Облитые ярким сиянием деревья и травы возносили стройным хором хвалу природе. Под сенью магнолии, среди разнотравья, сурепка смеялась множеством распустившихся цветов. Камелии улыбались алыми цветами — у каждой свой индивидуальный оттенок. Магнолия кобус, обычно уродливо торчащая в западной части сада, как бельмо на глазу, покрылась множеством белых бутонов и готова была вот-вот зацвести…
«Ну и ну…» — расправив грудь, я осматривал деревья, и видел, что все они, чуждые тревог, сообща радовались природе. И точно зачарованный ими, я выставил в сад шезлонг и, греясь в лучах солнца, умиротворенно вкушал жизнь, дарованную мне Великой Природой.
Лежа в шезлонге и глядя на ясно-голубое небо, я вдруг подумал: это же самое небо простирается над Россией, которой в качестве президента ныне руководит Горбачев, но какова она — Россия при Горбачеве?..
И тут я вспомнил, как меня неожиданно пригласили в социалистическую Россию — мне было тогда шестьдесят шесть лет.
В начале лета того года, когда я, приняв решение умереть для журналистики, сдал в издательство «Синтёся» рукопись первого тома «Человеческой судьбы», мы с Сёхэем Оокой получили приглашение от Союза советских писателей. Это произошло с подачи бывшего редактора журнала «Кайдзо» Харуо Мидзусимы.

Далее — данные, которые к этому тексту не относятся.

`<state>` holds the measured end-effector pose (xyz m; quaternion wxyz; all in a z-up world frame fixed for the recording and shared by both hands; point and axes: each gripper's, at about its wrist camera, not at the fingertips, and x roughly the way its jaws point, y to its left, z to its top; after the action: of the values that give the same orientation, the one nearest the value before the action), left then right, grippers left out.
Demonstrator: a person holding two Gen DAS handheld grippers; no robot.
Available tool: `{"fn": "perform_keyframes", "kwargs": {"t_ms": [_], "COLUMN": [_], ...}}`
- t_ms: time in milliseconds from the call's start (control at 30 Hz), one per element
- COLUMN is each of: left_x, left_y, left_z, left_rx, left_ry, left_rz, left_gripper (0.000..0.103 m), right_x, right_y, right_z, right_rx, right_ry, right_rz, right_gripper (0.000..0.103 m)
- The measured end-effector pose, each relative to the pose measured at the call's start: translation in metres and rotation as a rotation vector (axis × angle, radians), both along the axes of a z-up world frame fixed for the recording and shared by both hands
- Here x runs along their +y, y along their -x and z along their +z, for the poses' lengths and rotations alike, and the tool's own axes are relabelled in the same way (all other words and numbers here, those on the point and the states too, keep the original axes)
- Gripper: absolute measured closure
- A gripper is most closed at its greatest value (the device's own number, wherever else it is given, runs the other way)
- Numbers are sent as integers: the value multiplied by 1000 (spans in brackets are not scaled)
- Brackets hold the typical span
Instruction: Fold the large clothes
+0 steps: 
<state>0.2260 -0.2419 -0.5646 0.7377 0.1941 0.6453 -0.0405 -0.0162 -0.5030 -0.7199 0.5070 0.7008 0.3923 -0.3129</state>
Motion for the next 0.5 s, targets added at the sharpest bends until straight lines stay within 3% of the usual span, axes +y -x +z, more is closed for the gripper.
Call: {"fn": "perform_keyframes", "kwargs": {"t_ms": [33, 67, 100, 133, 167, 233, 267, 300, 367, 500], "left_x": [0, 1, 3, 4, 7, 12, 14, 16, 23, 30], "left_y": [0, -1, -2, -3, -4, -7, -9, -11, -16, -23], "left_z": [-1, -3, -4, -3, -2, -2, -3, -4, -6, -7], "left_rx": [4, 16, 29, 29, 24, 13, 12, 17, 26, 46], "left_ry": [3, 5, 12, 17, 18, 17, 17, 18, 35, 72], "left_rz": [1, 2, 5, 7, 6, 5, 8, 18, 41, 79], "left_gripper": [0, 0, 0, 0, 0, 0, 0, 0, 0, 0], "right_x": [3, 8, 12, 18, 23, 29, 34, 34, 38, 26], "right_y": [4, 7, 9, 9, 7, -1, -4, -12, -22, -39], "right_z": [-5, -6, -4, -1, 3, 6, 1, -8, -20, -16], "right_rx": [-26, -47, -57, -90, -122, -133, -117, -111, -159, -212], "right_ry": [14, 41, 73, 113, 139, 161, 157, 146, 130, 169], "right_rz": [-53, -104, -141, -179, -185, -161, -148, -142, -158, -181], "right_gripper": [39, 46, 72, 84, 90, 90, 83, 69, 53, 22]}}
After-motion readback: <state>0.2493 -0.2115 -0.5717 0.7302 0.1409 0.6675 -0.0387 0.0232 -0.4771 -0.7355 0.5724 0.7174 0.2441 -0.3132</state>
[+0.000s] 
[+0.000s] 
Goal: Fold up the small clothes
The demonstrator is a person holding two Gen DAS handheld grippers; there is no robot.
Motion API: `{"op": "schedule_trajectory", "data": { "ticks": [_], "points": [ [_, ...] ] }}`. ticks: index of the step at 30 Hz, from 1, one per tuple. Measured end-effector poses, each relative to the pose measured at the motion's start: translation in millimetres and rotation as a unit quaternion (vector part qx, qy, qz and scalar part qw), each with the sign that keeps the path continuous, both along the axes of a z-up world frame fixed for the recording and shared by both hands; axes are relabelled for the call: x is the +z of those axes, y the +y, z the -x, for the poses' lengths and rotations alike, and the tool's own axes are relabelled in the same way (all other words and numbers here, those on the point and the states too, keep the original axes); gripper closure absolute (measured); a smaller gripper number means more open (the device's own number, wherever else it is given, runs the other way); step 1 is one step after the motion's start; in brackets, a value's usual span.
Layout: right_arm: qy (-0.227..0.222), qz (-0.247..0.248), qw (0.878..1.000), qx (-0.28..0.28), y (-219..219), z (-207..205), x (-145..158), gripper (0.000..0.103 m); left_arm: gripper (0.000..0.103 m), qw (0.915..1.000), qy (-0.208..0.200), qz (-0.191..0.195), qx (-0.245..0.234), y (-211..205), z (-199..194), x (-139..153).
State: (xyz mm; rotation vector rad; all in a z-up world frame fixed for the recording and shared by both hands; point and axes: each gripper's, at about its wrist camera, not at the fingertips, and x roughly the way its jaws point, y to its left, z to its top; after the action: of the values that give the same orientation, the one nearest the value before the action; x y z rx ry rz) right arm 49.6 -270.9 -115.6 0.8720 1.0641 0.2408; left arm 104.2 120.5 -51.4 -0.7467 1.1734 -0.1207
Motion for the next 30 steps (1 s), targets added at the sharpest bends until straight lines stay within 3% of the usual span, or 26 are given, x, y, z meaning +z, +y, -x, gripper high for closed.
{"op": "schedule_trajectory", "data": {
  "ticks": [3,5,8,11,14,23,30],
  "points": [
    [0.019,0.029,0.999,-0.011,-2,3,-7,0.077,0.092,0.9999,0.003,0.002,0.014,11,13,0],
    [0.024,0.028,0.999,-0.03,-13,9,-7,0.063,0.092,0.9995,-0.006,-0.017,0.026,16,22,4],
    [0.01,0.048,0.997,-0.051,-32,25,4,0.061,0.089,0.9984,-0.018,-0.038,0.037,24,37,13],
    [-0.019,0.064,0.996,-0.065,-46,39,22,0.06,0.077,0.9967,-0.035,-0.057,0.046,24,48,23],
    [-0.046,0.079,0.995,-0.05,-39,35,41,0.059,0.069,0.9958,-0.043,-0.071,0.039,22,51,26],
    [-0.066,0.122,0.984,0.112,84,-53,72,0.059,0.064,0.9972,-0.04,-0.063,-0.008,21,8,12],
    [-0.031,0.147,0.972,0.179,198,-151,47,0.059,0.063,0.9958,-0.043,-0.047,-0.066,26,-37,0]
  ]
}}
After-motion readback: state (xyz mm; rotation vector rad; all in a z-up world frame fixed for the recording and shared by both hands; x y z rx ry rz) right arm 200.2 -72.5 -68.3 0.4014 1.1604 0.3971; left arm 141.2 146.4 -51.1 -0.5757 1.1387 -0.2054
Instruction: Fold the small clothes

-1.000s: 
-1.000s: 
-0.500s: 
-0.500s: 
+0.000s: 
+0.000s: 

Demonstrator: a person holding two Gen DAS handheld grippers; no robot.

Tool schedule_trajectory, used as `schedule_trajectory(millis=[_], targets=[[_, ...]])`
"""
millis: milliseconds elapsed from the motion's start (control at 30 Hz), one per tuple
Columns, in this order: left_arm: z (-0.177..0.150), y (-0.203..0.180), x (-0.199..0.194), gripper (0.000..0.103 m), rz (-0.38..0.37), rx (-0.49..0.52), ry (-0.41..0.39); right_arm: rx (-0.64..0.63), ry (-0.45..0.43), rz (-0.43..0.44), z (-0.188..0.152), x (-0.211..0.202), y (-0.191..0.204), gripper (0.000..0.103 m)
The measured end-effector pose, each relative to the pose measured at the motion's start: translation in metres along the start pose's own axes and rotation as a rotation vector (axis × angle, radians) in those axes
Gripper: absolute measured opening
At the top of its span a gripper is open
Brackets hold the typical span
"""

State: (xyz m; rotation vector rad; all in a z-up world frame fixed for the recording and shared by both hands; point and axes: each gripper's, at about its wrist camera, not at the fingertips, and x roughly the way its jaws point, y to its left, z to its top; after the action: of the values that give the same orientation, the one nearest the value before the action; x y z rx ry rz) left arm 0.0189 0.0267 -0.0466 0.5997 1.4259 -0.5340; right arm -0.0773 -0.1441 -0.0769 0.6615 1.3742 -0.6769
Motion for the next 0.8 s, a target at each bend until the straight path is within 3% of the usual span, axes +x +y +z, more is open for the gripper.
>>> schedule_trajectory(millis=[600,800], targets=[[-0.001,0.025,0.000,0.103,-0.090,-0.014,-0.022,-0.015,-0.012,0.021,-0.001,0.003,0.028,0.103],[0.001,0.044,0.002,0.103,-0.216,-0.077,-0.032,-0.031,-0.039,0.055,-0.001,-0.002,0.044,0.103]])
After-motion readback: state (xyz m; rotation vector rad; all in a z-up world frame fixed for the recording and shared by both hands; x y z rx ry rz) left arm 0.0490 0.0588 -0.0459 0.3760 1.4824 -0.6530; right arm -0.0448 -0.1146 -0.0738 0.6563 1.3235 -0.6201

У меня в Париже учились две дочери, поэтому я ответил, что приму приглашение, если на обратном пути из России меня доставят в Париж. Оока, чью книгу переводили на французский, должен был решить некоторые вопросы с французским издательством, так что он тоже выставил условие, чтобы на обратном пути остановиться в Париже. Когда все было улажено, Мидзусима дал мне совет: поскольку Оока — человек капризный, любящий командовать, лучше назначить его главой нашей маленькой делегации и во всем уступать первенство.
Оока был моложе меня лет на десять, и я не был с ним знаком, но подумал, что так мне будет даже вольготнее.
В Москве нас встретил секретарь Союза писателей. Переводчиком была А., преподававшая японскую литературу в Московском университете. Секретарь обращался со мной как с главой делегации, более того, дал понять, что, собственно, пригласили меня, а Ооку добавили, чтоб мне одному было не так одиноко… Я старался помалкивать и предоставил на все вопросы отвечать Ооке. Получалось примерно так:
Секретарь: «Так что бы вы хотели посмотреть в нашей стране?»
Я: «Оока, скажи, что тебя интересует».
Оока: «Вы ведь нас пригласили, чтобы что-то показать. Вот и покажите!»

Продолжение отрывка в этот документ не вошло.